Data provided:

◆ ◆ ◆

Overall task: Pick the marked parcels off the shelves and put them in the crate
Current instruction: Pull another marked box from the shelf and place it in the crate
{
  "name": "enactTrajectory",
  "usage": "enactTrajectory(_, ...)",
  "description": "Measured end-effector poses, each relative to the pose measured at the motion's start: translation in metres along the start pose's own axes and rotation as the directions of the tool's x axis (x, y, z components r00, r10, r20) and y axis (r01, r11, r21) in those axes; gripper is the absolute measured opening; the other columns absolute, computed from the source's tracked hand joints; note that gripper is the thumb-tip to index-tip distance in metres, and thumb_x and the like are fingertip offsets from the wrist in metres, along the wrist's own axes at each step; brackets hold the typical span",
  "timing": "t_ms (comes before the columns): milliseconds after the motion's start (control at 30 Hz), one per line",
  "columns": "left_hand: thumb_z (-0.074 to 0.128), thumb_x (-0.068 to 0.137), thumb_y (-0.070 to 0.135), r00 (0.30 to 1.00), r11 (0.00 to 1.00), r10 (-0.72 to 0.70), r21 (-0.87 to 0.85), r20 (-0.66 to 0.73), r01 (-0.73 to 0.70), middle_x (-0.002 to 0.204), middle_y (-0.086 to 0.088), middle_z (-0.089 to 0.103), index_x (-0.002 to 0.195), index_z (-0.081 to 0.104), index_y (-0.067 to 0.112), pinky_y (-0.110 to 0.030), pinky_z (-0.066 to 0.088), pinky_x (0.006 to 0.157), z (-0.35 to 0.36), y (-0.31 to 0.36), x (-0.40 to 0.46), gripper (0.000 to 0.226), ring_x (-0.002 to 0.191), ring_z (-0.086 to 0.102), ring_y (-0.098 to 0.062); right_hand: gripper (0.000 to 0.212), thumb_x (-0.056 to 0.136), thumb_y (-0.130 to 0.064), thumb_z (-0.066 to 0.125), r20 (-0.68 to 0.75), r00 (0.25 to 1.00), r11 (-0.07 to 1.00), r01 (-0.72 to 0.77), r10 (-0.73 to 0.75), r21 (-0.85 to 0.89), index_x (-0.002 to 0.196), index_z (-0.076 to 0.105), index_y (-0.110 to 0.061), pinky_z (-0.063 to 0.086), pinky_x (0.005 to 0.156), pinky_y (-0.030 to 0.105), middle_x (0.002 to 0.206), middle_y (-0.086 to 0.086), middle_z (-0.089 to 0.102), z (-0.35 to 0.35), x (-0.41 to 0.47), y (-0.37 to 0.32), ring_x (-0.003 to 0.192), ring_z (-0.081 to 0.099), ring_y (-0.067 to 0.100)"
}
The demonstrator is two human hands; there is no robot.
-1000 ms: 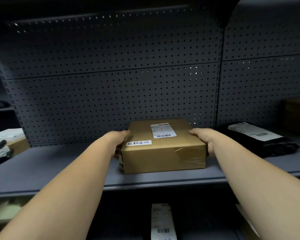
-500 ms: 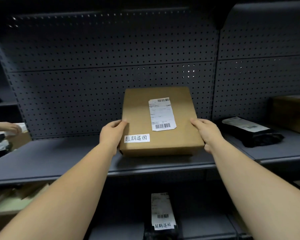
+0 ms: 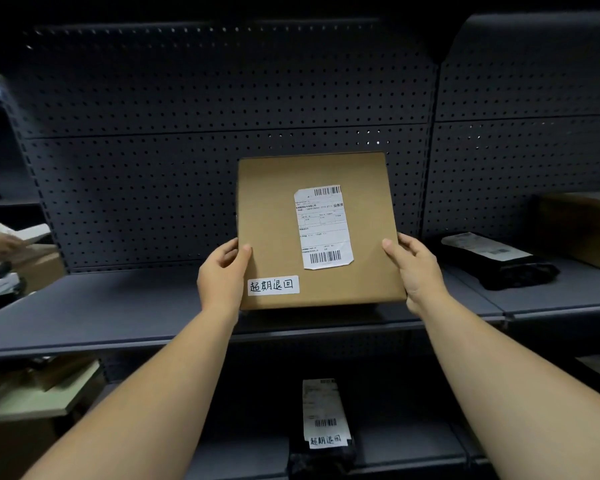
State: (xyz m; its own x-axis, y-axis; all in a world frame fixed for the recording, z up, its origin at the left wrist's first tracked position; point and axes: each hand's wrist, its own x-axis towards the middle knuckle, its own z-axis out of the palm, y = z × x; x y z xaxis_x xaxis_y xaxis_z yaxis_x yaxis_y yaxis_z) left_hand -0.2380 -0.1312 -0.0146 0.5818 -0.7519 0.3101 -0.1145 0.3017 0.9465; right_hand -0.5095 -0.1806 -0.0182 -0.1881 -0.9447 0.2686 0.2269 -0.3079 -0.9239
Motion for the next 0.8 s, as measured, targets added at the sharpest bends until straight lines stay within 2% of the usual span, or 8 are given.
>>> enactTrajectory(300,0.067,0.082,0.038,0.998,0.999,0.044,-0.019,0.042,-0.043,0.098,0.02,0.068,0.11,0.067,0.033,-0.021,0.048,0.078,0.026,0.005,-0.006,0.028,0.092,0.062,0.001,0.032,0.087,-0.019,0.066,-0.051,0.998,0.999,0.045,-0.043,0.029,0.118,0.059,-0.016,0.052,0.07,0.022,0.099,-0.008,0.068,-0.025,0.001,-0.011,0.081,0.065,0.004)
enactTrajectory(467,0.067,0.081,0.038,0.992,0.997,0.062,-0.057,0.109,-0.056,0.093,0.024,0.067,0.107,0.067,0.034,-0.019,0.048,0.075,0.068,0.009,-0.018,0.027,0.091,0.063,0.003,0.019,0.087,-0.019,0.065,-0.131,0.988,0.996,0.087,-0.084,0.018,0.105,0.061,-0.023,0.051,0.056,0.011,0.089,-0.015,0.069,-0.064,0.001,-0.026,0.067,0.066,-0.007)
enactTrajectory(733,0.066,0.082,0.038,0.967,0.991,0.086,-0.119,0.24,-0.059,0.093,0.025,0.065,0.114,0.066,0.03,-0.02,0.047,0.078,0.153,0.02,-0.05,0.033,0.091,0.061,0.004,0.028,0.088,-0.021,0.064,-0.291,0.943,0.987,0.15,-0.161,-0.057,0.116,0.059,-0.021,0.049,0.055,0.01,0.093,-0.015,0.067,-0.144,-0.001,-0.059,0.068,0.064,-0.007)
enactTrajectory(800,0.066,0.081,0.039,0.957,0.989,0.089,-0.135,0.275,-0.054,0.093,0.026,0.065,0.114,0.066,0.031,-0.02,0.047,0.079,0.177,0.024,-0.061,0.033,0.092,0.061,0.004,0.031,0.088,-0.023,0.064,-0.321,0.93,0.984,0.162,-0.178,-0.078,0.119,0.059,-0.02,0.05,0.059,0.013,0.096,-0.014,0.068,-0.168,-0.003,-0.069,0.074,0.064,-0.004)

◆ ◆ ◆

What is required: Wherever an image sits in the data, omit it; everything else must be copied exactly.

Exercise output:
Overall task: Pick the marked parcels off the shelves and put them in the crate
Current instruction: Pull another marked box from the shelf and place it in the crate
{
  "name": "enactTrajectory",
  "usage": "enactTrajectory(_, ...)",
  "description": "Measured end-effector poses, each relative to the pose measured at the motion's start: translation in metres along the start pose's own axes and rotation as the directions of the tool's x axis (x, y, z components r00, r10, r20) and y axis (r01, r11, r21) in those axes; gripper is the absolute measured opening; the other columns absolute, computed from the source's tracked hand joints; note that gripper is the thumb-tip to index-tip distance in metres, and thumb_x and the like are fingertip offsets from the wrist in metres, along the wrist's own axes at each step; brackets hold the typical span",
  "timing": "t_ms (comes before the columns): milliseconds after the motion's start (control at 30 Hz), one per line",
  "columns": "left_hand: thumb_z (-0.074 to 0.128), thumb_x (-0.068 to 0.137), thumb_y (-0.070 to 0.135), r00 (0.30 to 1.00), r11 (0.00 to 1.00), r10 (-0.72 to 0.70), r21 (-0.87 to 0.85), r20 (-0.66 to 0.73), r01 (-0.73 to 0.70), middle_x (-0.002 to 0.204), middle_y (-0.086 to 0.088), middle_z (-0.089 to 0.103), index_x (-0.002 to 0.195), index_z (-0.081 to 0.104), index_y (-0.067 to 0.112), pinky_y (-0.110 to 0.030), pinky_z (-0.066 to 0.088), pinky_x (0.006 to 0.157), z (-0.35 to 0.36), y (-0.31 to 0.36), x (-0.40 to 0.46), gripper (0.000 to 0.226), ring_x (-0.002 to 0.191), ring_z (-0.086 to 0.102), ring_y (-0.098 to 0.062); right_hand: gripper (0.000 to 0.212), thumb_x (-0.056 to 0.136), thumb_y (-0.130 to 0.064), thumb_z (-0.066 to 0.125), r20 (-0.68 to 0.75), r00 (0.25 to 1.00), r11 (-0.07 to 1.00), r01 (-0.72 to 0.77), r10 (-0.73 to 0.75), r21 (-0.85 to 0.89), index_x (-0.002 to 0.196), index_z (-0.076 to 0.105), index_y (-0.110 to 0.061), pinky_z (-0.063 to 0.086), pinky_x (0.005 to 0.156), pinky_y (-0.030 to 0.105), middle_x (0.002 to 0.206), middle_y (-0.086 to 0.086), middle_z (-0.089 to 0.102), z (-0.35 to 0.35), x (-0.41 to 0.47), y (-0.37 to 0.32), ring_x (-0.003 to 0.192), ring_z (-0.081 to 0.099), ring_y (-0.067 to 0.100)"
}
The demonstrator is two human hands; there is no robot.
-1000 ms: 
-500 ms: 
+0 ms: 
State: (xyz m; its own x-axis, y-axis; all in a world frame fixed for the recording, z up, its origin at the left wrist's first tracked position; point and axes: each hand's wrist, its own x-axis towards the middle knuckle, its own z-axis out of the palm, y = z × x; x y z xaxis_x xaxis_y xaxis_z yaxis_x yaxis_y yaxis_z) left_hand -0.2380 -0.1312 -0.0146 0.5818 -0.7519 0.3101 -0.1145 0.3017 0.9465; right_hand -0.5095 -0.1806 -0.0182 -0.1881 -0.9447 0.2686 0.2269 -0.3079 -0.9239
Motion for the next 0.8 s, as measured, targets added at the sharpest bends until straight lines stay within 2% of the usual span, or 8 are given.
>>> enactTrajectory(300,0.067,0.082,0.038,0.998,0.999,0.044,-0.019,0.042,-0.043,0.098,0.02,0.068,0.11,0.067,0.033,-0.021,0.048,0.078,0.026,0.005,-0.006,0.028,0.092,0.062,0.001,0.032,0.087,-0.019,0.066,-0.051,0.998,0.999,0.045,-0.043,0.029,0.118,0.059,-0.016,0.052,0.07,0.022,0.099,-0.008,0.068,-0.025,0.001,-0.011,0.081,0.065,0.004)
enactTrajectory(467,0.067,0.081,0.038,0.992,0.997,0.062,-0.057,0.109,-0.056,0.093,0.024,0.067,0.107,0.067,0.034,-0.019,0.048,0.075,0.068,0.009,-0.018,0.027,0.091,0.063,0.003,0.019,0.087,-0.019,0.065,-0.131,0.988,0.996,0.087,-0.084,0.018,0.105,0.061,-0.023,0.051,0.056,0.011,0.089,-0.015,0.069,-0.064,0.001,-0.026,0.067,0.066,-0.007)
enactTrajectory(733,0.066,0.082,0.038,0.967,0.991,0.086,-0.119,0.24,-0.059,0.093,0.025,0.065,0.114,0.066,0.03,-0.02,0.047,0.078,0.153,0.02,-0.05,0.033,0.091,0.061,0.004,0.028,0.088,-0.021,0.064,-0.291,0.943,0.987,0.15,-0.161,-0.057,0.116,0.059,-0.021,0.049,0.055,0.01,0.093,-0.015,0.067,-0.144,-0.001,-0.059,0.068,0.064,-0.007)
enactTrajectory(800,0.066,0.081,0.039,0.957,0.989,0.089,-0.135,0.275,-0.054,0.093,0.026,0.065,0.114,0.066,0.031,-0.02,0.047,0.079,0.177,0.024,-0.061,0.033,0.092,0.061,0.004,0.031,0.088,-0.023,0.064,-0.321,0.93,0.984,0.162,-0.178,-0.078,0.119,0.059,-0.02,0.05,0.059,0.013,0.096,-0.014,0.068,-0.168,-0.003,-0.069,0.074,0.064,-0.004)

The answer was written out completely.